从以上radius报文交互过程可以看到设备从NPS服务器侧收到认证响应报文，设备拒绝该报文，因为服务器分配的vlan id无效。怀疑是服务器和设备的配合问题。对比取消下发vlan和下发vlan服务器的响应报文：

取消vlan下发：

*Sep  1 05:33:12:177 2014 H3C5120-G5/5F-A1 RDS/7/DEBUG:Receive:IP=[10.1.5.248],Code=[2],Length=[368]

*Sep  1 05:33:12:179 2014 H3C5120-G5/5F-A1 RDS/7/DEBUG:

[8  Framed-Address              ] [6 ] [255.255.255.255]

[7  Framed-Protocol             ] [6 ] [1]

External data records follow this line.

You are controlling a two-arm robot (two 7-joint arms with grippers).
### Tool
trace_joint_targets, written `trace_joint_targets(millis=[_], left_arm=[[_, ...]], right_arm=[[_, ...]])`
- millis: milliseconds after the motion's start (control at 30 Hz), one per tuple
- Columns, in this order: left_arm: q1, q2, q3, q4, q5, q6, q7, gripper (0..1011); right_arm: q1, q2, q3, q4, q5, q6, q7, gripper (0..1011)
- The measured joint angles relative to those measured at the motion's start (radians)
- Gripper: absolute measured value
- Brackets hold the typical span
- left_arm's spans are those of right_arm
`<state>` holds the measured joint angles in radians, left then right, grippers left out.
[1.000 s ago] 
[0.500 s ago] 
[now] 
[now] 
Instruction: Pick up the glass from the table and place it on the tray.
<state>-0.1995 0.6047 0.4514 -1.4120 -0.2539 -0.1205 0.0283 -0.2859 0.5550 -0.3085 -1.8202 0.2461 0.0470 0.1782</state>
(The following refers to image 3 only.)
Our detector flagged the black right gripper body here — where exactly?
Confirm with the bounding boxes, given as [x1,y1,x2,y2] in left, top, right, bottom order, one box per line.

[6  Service-Type                ] [6 ] [2]

[65 Tunnel-Medium-Type          ] [6 ] [6]

[64 Tunnel-Type                 ] [6 ] [13]

[79 EAP-Message                 ] [6 ] [030C0004]

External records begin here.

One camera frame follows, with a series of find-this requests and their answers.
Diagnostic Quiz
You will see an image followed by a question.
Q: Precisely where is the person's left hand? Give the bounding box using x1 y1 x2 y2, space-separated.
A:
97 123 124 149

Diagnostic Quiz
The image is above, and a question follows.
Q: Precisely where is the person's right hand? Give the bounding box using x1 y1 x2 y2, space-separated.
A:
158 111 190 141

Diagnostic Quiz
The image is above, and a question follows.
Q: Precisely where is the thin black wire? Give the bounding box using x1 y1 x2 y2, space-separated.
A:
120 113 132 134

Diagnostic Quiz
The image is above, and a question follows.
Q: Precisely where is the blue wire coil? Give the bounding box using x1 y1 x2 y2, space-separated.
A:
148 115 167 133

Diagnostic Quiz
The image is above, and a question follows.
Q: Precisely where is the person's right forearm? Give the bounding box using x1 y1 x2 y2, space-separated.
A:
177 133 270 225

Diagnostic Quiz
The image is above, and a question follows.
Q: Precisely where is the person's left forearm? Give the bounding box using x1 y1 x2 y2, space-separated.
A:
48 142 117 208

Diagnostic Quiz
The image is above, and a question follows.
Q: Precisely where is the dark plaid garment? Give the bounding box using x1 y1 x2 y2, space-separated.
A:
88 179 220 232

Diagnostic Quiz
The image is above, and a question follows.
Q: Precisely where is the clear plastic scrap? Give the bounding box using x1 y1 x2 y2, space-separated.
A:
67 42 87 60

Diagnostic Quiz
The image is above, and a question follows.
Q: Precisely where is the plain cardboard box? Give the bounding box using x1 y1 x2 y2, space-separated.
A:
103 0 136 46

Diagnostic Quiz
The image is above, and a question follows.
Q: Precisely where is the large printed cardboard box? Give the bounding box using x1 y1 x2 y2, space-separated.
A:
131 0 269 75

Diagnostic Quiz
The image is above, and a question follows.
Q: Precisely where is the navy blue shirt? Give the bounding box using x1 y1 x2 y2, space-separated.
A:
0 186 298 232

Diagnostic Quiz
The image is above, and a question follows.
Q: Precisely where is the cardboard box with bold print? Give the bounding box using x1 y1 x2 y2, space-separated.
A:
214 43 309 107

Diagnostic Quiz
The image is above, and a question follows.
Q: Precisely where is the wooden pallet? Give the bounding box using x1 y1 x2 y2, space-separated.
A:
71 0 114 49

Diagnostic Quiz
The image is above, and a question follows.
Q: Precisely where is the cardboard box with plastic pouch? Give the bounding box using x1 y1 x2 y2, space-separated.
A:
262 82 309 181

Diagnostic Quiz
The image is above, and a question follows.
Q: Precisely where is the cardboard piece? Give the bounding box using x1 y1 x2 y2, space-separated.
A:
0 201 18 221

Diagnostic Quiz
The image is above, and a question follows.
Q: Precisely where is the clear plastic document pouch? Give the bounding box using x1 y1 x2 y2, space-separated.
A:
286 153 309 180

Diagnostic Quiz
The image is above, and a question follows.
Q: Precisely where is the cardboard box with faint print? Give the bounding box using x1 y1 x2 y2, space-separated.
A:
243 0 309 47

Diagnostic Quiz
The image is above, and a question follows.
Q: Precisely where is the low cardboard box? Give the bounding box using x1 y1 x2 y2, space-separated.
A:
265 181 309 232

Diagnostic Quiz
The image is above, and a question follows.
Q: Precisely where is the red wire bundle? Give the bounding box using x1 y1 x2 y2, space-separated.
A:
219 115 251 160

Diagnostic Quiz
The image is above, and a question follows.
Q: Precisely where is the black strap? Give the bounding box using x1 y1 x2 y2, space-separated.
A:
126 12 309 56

*Sep  1 05:33:12:180 2014 H3C5120-G5/5F-A1 RDS/7/DEBUG:

[25 Class                       ] [46] [691306FD00000137000102000A0105F800000000000000000000000001CFC2F350F8FEBF000000000000002F]

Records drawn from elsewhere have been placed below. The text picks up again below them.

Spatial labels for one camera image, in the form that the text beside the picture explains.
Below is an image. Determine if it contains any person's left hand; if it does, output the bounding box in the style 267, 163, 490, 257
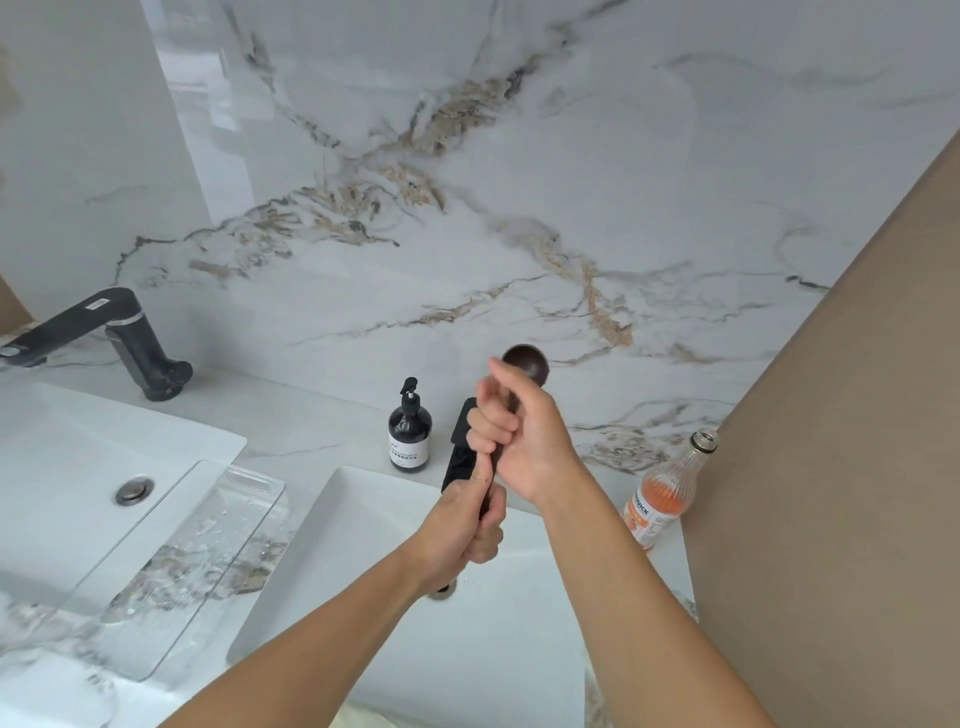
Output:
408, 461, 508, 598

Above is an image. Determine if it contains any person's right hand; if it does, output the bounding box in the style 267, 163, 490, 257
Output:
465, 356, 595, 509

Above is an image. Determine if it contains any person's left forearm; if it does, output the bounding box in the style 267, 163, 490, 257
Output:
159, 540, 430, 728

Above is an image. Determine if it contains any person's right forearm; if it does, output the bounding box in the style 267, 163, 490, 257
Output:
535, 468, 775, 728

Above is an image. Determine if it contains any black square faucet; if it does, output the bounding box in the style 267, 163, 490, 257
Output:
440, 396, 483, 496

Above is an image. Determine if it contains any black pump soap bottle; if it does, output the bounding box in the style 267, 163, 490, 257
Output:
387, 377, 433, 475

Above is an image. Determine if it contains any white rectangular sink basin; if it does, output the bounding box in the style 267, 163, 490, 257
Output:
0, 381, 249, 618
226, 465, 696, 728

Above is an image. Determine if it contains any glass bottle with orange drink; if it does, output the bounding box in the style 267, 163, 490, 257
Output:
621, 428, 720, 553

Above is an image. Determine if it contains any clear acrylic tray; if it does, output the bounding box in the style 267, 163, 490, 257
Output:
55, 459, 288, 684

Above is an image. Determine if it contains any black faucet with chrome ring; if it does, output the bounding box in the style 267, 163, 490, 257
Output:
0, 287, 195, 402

[MS-26 MS-CHAP2-Success         ] [45] [01533D32393933464535314235453744344139314432363539464143433641363039414636364631444142]

[MS-17 MS-MPPE-Recv-Key         ] [52] [8008D75718C4F3EC4A03C74E2663928FFCF26C04AB299384AC5255C60D88CBF39F1EFAEE97D12AF784ADAD0CD3BFB084F407]

[80 Message-Autheticator        ] [18] [431E003DC6A4239F561D6FB5E9F80669]

Vlan下发：

*Sep  1 05:37:53:635 2014 H3C5120-G5/5F-A1 RDS/7/DEBUG:

[64 Tunnel-Type                 ] [6 ] [13]

[65 Tunnel-Medium-Type          ] [6 ] [6]

[81 Tunnel_Private_Group_ID     ] [4 ] [3135]

[1  User-name                   ] [46] [host/***.***]

[32 NAS-Identifier              ] [18] [H3C5120-G5/5F-A1]

[5  NAS-Port                    ] [6 ] [16883727]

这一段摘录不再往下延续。